Looks like BeBe Stores—with about 200 stores in the U.S.—may be the next cyberthief retail chain victim, according to a report from Krebs On Security.

BeBe is the common point of purchase behind fraudulent charges being reported by various banks and BeBe is also related to quite a few cards now being sold in the cyberthief blackmarket, the story said.

Krebs specifically reported that one East Coast bank “had purchased several of its customers’ cards that were being sold on a relatively new cybercrime shop called (goodshop.bz). The bank acquired cards from a batch that Goodshop released on Dec. 1, called ‘Happy Winter Update.’ The prices from that Happy Winter batch range from $10 to $27 per card. The bank found that all of the cards had been used at Bebe Stores in the United States between Nov. 18 and Nov. 28. It is not clear if the breach at Bebe stores is ongoing, or if it extends prior to mid-November 2014.”

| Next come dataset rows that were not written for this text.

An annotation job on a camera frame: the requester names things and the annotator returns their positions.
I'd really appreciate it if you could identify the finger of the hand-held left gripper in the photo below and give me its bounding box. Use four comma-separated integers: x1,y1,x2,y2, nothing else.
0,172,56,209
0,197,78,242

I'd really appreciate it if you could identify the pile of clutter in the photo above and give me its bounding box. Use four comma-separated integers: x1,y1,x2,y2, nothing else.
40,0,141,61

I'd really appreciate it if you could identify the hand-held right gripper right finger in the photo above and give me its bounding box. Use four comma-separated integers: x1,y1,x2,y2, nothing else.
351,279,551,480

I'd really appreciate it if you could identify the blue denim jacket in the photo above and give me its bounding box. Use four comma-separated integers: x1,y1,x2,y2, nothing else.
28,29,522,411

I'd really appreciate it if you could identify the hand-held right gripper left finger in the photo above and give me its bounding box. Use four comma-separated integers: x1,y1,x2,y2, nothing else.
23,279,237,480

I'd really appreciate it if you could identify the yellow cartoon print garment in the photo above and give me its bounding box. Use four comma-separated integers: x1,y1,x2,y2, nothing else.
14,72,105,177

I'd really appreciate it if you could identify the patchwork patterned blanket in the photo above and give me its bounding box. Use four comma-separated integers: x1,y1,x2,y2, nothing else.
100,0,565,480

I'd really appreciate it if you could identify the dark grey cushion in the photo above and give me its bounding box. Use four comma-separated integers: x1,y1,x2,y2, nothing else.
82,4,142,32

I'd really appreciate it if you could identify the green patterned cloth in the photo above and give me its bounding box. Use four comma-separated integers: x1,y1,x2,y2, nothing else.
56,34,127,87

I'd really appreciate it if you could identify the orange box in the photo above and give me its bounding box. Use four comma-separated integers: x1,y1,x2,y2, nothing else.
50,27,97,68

The breach seemed limited to in-store and did not involve online purchases, the story said, suggesting that this was a card cloning operation. “The items for sale at Goodshop are not cards, per se, but instead data copied from the magnetic stripe on the backs of credit cards. Armed with this information, thieves can re-encode the data onto new plastic and then use the counterfeit cards to buy high-priced items at big box stores, goods that can be quickly resold for cash,” Krebs reported.